Nowadays, when women’s identities are much more robust than men’s, and when it is hard to find a chef to bring home or take to bed, even in the world of gastronomy male power is in retreat, and women are making strides.
Experts talking about your cooking use terms like feelings, subtlety or seduction, which they rarely use about male chefs. Does cuisine have a gender?
HELENA IBARRA: Above all, it’s the way men perceive women, it’s a cultural question: they find it hard to talk about us while stripping us of what they admire about our gender.
I defend certain issues because I am a woman, but I have some very “masculine” products, dishes with a precise goal and phallic shapes, like the “tepuy” (mountains with vertical sides and flat tops, found in Venezuela’s Guayana massif) in its jungle, which is in great demand from men.
When they call me seductive, I think it’s fabulous, but the term is theirs. In “Helena in Wonderland”, my most creative work, there are aggressive dishes such as bleeding ribs, which are very much my own creations, but do not fit the image required of me.
There is no such thing as female or male cuisine, but I affirm my femininity and I do not disguise it or assume masculine characteristics when I enter the kitchen.
You are critical of Spanish chef Ferran Adriá’s “molecular gastronomy”.
HELENA IBARRA: In my view, understanding technical processes, like how molecules work, has to be at the service of playing with the creative universe.
Adriá is a genius, but he represents the peak of a man’s magic without accepting his female side, without breaking with the intellectual and technical discourse that arises from the laboratory, which has given cuisine a new language, but which fails on the human plane.
They say his cooking is a unique experience that must not be missed, but people do not go back again. And if cooking is love, what a pity that it should be for one night only. In my view, behind every male chef there is a frustration, which Adriá expresses.
Freud said men wear aprons to play at being women. And cooking is complex, it requires a comprehensive sensitivity which includes the feminine, and to do that men must break with the obsession of being better than their mothers, in the sense that she makes delicious beans, but hasn’t a clue about creating this foam that I know how to make.
But a lot of young men are choosing to go into gastronomy. Is this a break from their traditional role?
HELENA IBARRA: Yes, of course. They are appalled by conventional careers and prefer this creative path which was previously forbidden to them. Young people are also liberating themselves from their historic burdens in the kitchen.

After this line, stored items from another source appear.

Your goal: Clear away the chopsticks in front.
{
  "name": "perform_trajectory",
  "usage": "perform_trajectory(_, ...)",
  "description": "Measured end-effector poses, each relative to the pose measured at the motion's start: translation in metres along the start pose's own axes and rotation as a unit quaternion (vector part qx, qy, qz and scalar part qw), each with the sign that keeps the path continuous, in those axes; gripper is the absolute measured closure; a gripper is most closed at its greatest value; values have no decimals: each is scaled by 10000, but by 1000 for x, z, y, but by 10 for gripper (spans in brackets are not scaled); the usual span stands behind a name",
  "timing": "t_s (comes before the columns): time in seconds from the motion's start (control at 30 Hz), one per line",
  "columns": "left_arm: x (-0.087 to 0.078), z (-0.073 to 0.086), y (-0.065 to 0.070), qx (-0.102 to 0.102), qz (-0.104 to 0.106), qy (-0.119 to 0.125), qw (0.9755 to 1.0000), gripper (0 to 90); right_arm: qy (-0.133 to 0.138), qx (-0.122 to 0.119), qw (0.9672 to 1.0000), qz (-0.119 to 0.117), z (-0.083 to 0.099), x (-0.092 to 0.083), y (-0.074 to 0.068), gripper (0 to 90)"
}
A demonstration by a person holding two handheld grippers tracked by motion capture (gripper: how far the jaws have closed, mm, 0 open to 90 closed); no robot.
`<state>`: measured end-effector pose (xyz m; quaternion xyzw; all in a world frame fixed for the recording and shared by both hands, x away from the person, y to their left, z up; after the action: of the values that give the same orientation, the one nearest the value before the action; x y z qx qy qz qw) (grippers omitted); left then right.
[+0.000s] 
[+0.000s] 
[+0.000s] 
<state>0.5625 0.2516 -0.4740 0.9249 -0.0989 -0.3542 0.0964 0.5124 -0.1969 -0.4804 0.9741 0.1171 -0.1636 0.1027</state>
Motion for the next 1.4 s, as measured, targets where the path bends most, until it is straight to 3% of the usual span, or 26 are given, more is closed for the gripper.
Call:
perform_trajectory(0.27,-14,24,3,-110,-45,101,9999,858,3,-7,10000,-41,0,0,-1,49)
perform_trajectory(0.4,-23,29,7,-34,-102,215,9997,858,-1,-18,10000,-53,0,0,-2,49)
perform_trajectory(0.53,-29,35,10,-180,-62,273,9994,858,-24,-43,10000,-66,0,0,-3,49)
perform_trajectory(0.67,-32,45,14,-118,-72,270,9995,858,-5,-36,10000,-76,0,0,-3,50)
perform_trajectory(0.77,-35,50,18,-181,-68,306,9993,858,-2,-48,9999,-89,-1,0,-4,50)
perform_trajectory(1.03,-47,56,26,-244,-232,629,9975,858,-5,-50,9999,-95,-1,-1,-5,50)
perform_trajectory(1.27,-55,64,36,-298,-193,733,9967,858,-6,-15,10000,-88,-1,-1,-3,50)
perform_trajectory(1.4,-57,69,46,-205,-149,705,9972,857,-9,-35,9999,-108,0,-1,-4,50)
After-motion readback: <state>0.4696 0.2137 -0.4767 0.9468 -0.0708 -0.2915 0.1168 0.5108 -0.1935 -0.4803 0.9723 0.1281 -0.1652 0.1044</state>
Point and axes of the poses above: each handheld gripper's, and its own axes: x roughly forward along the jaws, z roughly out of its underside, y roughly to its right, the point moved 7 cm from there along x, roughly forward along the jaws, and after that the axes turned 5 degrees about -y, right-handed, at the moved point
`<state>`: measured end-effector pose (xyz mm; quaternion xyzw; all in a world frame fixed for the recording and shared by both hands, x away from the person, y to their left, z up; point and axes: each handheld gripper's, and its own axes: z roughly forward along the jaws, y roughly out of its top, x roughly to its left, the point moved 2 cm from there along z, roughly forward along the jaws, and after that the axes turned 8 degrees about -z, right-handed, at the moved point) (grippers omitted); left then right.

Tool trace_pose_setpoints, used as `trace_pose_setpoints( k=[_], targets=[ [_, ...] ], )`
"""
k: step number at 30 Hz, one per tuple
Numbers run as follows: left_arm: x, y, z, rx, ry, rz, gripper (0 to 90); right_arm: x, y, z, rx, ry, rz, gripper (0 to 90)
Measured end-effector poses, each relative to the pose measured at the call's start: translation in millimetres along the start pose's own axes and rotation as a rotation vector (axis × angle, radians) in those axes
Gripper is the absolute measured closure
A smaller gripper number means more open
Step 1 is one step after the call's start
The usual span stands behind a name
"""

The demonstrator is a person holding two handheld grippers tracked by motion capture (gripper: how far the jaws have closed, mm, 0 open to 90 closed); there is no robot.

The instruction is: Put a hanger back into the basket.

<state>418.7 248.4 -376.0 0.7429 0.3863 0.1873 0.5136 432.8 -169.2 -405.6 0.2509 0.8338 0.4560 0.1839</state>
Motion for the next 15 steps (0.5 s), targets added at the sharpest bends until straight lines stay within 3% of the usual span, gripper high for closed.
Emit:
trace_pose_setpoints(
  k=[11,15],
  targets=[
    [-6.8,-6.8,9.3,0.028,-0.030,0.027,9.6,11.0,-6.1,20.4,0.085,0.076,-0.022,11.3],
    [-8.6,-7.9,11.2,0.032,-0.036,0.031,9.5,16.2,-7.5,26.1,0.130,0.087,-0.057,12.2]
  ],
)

Let us not forget that food is power and a business, and cooking is a very complex profession, which directly provides pleasure, but is also about providing nutrition and improved living conditions.
With regard to the status of and the liberation of women, we are developing our US movement’s maximum program around the idea that the socialist Cooperative Republic–through its revamping of the means by which socialist government would get its revenues–would be able to offer “wages for housework” in some optimal form.
This demand–which probably could be updated to something like “compensation for housework”–emerged out of the women’s liberation movement long ago. Neither private monopoly capitalist nor state monopoly socialist society however can bring it to fruition. Modern cooperative socialism, by contrast, could make it a reality.
Nothing is more emblematic of true socialism than the liberation of both women and men from the negative aspects of traditional domestic serfdom.